深センではシステムやソフト部分、時には金型さえも(!)オープンソースにして共有してすることが多いそうです。Henkは「1つのシステムから100ものプロダクトが生まれる。それが、深センがものすごいスピードで開発が行える理由だ」と話していました。まるでハードウェア界のgithubのようです。

深センに量産目的で行く場合は

深センのハードウェア事情を聞きつけて、日本からも日々たくさんの人が深センの工場を訪れているそうです。その際に、「とりあえず深センにいけばなんとかなる」とアイデアだけを持っていくのではなく、最終プロトタイプがあってこそ、始めて深センで量産ができるとのこと。とりあえず日本で300個くらいは作ってみて、大体の費用感を掴んでから深センで売ってみる。それがうまくいけば深センで量産というステップを踏むのがおすすめだそうです。

最後に、Trouble Makerの由来についてHenkさんに聞いてみました。(すごく気になる名前!)

「Trouble Makerの由来は、一つの思想に囚われず柔軟で、気になることをなんでも試してみる子どものようにトライ&エラーを繰り返していく人(場所)でいたいから。 人々が調べ物をするために図書館に行くように、アイデアを持ってTrouble Makerに来ればメンバーの知見をもとに助けてくれる、そんな場所としてコミュニティを育てているんだよ」ということでした。

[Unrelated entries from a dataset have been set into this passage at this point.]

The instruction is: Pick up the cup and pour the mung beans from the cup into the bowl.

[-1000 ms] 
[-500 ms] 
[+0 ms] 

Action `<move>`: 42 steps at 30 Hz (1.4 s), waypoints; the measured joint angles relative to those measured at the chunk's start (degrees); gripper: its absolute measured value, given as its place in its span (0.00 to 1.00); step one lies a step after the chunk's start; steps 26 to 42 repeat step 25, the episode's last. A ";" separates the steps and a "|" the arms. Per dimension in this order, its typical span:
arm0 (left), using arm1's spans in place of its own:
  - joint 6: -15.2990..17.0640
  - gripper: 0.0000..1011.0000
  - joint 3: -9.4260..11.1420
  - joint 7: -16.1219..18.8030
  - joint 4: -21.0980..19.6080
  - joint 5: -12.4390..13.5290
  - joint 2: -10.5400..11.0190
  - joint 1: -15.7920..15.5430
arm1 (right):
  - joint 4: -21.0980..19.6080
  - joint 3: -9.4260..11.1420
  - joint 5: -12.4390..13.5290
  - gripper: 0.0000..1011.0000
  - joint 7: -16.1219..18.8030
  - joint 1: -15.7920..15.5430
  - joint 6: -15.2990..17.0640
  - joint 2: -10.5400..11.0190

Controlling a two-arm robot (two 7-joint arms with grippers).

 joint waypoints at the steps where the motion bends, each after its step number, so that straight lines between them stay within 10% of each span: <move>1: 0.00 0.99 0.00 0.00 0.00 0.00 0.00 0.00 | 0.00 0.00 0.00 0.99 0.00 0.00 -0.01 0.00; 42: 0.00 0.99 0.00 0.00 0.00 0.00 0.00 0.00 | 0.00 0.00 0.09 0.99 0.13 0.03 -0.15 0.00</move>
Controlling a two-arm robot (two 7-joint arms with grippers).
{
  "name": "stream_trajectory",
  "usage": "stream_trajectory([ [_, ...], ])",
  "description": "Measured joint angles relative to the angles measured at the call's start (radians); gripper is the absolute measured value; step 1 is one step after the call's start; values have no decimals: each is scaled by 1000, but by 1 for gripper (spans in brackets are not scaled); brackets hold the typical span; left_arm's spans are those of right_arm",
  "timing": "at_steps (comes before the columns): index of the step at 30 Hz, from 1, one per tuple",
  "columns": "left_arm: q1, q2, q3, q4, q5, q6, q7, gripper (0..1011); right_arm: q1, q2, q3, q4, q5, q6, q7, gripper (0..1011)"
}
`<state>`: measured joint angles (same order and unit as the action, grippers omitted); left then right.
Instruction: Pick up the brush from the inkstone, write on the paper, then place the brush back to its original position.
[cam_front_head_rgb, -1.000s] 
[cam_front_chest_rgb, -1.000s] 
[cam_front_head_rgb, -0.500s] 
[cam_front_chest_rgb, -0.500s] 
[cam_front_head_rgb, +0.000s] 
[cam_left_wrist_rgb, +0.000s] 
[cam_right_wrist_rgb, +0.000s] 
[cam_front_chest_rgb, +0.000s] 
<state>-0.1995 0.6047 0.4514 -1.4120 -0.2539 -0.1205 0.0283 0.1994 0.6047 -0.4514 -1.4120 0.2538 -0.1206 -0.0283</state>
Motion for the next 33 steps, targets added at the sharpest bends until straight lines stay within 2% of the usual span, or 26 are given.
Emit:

日本も深センも、「ものづくりを通してコミュニティ作りをしている」という点では共通ですね。今回の視察を経て、「国が超えてもメイカースピリットは共通」ということを改めて知ることができました。

深センに視察に行かれる際は、これらのメイカースペースを訪れてみるのもおすすめです。電気街で売っている商品たちが、どのように誕生しているのかを垣間見ることができて楽しいです。私も次はぜひ、最終プロトタイプを持って訪れてみたいです。